Stored data:
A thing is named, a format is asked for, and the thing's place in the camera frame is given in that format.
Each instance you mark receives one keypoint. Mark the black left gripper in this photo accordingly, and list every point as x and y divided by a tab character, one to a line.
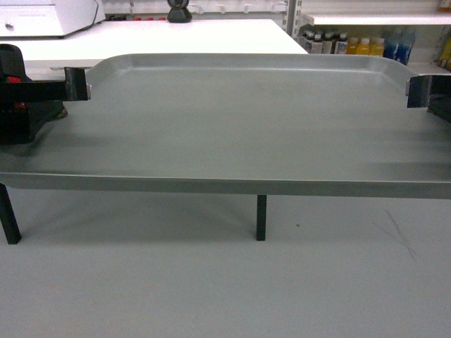
21	121

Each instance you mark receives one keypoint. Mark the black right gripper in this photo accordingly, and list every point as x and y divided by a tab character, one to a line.
432	91

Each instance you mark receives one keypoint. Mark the grey silver serving tray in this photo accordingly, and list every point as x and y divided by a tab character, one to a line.
266	124

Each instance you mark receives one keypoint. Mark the white checkout table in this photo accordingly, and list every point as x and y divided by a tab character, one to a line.
85	49

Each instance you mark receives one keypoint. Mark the blue drink bottle right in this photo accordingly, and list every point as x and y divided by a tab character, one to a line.
406	43

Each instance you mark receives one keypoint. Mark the blue drink bottle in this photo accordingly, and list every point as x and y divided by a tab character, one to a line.
406	43
391	43

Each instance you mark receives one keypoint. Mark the blue drink bottle left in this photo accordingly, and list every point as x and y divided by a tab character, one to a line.
391	43

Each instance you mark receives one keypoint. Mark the yellow juice bottle right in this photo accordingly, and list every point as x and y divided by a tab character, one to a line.
377	47

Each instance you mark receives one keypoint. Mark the orange juice bottle front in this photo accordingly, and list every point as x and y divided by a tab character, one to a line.
363	48

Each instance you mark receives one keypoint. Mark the orange juice bottle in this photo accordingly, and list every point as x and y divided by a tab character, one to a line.
363	48
352	45

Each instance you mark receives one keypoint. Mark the orange juice bottle left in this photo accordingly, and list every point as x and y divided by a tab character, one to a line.
352	45

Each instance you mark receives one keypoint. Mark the white cash register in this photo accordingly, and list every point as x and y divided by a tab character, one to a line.
49	18

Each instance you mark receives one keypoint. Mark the dark tea bottle labelled right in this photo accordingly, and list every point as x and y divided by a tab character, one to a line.
341	44

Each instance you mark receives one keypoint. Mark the dark tea bottle middle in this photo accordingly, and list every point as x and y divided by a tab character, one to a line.
328	43

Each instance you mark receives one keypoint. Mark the dark tea bottle front left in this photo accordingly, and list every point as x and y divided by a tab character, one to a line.
309	39

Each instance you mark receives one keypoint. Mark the black barcode scanner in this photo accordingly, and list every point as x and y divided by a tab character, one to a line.
178	11

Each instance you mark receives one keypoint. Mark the black table leg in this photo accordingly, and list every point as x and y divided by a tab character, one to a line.
261	218
8	219

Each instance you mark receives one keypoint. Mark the white slotted shelf upright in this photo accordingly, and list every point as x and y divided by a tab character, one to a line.
293	17

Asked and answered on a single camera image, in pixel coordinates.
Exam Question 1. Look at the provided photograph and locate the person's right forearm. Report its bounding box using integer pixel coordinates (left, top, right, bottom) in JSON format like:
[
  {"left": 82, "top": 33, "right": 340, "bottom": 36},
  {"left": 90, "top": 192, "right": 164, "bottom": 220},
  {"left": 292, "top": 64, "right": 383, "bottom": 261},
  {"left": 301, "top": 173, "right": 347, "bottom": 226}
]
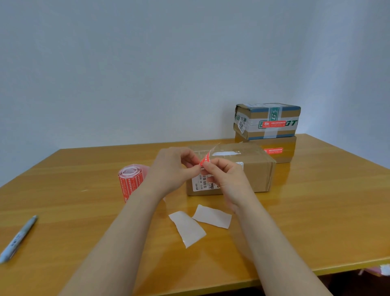
[{"left": 236, "top": 201, "right": 333, "bottom": 296}]

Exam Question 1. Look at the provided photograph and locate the box with green GT tape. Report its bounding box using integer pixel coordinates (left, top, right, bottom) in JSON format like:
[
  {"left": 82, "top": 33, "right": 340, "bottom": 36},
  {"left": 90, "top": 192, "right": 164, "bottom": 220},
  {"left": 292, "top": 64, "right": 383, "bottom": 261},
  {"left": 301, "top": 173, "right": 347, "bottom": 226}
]
[{"left": 233, "top": 103, "right": 301, "bottom": 141}]

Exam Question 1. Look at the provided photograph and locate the light blue pen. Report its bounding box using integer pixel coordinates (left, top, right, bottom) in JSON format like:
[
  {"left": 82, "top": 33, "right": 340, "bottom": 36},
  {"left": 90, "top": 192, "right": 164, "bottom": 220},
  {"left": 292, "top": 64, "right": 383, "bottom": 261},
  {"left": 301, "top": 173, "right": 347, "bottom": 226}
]
[{"left": 0, "top": 215, "right": 38, "bottom": 265}]

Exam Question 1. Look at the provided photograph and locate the person's left hand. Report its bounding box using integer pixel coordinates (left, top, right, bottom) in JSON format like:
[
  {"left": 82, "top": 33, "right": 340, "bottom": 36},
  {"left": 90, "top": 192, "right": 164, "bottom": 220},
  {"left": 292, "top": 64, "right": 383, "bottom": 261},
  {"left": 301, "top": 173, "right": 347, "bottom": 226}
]
[{"left": 143, "top": 147, "right": 202, "bottom": 200}]

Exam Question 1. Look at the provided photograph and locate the person's left forearm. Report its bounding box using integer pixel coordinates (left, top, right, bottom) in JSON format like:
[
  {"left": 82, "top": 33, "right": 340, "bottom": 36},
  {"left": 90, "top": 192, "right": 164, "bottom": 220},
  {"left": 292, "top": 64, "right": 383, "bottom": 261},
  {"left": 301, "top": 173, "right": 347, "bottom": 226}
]
[{"left": 59, "top": 189, "right": 164, "bottom": 296}]

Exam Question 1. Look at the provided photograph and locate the roll of red stickers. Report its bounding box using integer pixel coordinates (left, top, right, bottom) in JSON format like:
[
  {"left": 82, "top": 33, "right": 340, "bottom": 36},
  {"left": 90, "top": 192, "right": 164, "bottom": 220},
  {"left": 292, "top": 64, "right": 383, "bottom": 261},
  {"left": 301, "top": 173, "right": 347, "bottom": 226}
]
[{"left": 118, "top": 164, "right": 150, "bottom": 202}]

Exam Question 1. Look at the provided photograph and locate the wide cardboard box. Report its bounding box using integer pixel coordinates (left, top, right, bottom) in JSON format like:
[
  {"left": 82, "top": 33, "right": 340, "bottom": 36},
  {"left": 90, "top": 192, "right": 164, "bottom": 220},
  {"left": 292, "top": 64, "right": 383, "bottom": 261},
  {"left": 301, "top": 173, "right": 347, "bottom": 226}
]
[{"left": 186, "top": 142, "right": 277, "bottom": 196}]

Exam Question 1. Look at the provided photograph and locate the person's right hand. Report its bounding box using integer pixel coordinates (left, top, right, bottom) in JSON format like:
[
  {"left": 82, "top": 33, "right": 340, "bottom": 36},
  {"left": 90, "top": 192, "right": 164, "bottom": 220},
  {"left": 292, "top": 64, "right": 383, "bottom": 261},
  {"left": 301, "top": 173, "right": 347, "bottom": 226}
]
[{"left": 202, "top": 157, "right": 260, "bottom": 214}]

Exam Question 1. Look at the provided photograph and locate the cardboard box with torn tape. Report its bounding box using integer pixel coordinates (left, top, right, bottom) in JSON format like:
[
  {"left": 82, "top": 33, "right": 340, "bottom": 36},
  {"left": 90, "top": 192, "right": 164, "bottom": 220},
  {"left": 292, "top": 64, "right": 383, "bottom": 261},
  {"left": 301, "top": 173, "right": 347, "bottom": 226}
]
[{"left": 234, "top": 133, "right": 297, "bottom": 164}]

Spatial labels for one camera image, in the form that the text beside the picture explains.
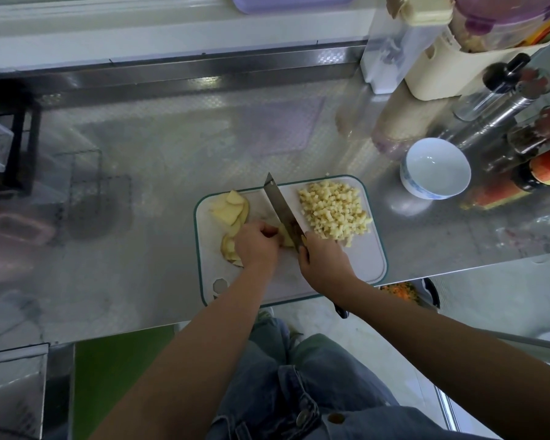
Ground steel cleaver knife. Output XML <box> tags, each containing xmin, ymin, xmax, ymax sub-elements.
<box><xmin>262</xmin><ymin>172</ymin><xmax>350</xmax><ymax>320</ymax></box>

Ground person's right forearm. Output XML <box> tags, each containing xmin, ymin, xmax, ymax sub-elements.
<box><xmin>341</xmin><ymin>281</ymin><xmax>550</xmax><ymax>440</ymax></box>

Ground clear container cream lid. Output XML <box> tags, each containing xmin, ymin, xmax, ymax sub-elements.
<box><xmin>361</xmin><ymin>0</ymin><xmax>455</xmax><ymax>95</ymax></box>

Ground person's left hand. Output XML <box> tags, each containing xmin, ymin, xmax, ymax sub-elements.
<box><xmin>233</xmin><ymin>219</ymin><xmax>284</xmax><ymax>279</ymax></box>

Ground green mat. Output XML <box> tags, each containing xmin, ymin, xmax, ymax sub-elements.
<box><xmin>71</xmin><ymin>325</ymin><xmax>177</xmax><ymax>440</ymax></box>

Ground white cutting board green rim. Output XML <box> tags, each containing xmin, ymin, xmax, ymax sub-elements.
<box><xmin>193</xmin><ymin>174</ymin><xmax>389</xmax><ymax>308</ymax></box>

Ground steel bin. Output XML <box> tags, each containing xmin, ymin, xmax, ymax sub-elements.
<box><xmin>0</xmin><ymin>342</ymin><xmax>51</xmax><ymax>440</ymax></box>

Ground glass jar red lid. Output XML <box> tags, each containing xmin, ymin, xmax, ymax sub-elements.
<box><xmin>508</xmin><ymin>105</ymin><xmax>550</xmax><ymax>156</ymax></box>

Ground clear plastic bottle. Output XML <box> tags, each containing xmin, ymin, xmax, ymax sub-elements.
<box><xmin>495</xmin><ymin>210</ymin><xmax>550</xmax><ymax>262</ymax></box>

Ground pile of yellow potato slices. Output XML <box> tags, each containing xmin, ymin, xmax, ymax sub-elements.
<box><xmin>208</xmin><ymin>189</ymin><xmax>251</xmax><ymax>268</ymax></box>

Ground glass bottle black cap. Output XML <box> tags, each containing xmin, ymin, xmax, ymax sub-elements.
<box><xmin>453</xmin><ymin>53</ymin><xmax>531</xmax><ymax>123</ymax></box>

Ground pile of diced potato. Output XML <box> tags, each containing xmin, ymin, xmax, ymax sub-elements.
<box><xmin>297</xmin><ymin>179</ymin><xmax>374</xmax><ymax>249</ymax></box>

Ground black metal rack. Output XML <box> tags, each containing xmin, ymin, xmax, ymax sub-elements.
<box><xmin>0</xmin><ymin>82</ymin><xmax>42</xmax><ymax>200</ymax></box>

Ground purple plastic cutting board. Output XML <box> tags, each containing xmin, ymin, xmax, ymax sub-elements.
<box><xmin>230</xmin><ymin>0</ymin><xmax>359</xmax><ymax>15</ymax></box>

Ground white bowl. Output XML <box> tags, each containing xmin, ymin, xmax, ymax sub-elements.
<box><xmin>400</xmin><ymin>136</ymin><xmax>473</xmax><ymax>202</ymax></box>

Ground cream plastic canister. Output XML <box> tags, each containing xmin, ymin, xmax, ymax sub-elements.
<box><xmin>403</xmin><ymin>30</ymin><xmax>550</xmax><ymax>101</ymax></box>

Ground person's right hand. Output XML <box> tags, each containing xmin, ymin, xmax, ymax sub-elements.
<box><xmin>298</xmin><ymin>232</ymin><xmax>361</xmax><ymax>303</ymax></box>

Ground person's left forearm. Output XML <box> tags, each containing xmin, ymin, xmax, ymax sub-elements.
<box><xmin>92</xmin><ymin>268</ymin><xmax>271</xmax><ymax>440</ymax></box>

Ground purple lid food container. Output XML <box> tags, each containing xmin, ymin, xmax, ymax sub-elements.
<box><xmin>449</xmin><ymin>0</ymin><xmax>550</xmax><ymax>53</ymax></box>

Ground metal bowl with scraps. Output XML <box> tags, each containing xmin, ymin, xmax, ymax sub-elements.
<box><xmin>380</xmin><ymin>277</ymin><xmax>441</xmax><ymax>310</ymax></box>

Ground person's blue jeans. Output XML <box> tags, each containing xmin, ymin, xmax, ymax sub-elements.
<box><xmin>206</xmin><ymin>311</ymin><xmax>496</xmax><ymax>440</ymax></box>

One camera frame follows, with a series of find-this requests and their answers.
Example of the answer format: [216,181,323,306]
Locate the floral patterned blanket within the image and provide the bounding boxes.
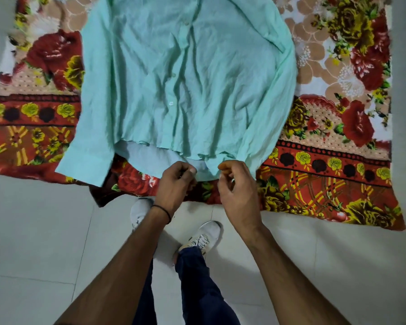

Problem details: Only lines with the word "glass" are wanted. Find and copy them from the records above.

Task solution:
Ground glass jar red lid. Output XML <box> tags, each containing xmin, ymin, xmax, ymax sub-elements.
Ground glass bottle black cap. Output XML <box> tags, each containing xmin, ymin, xmax, ymax sub-elements.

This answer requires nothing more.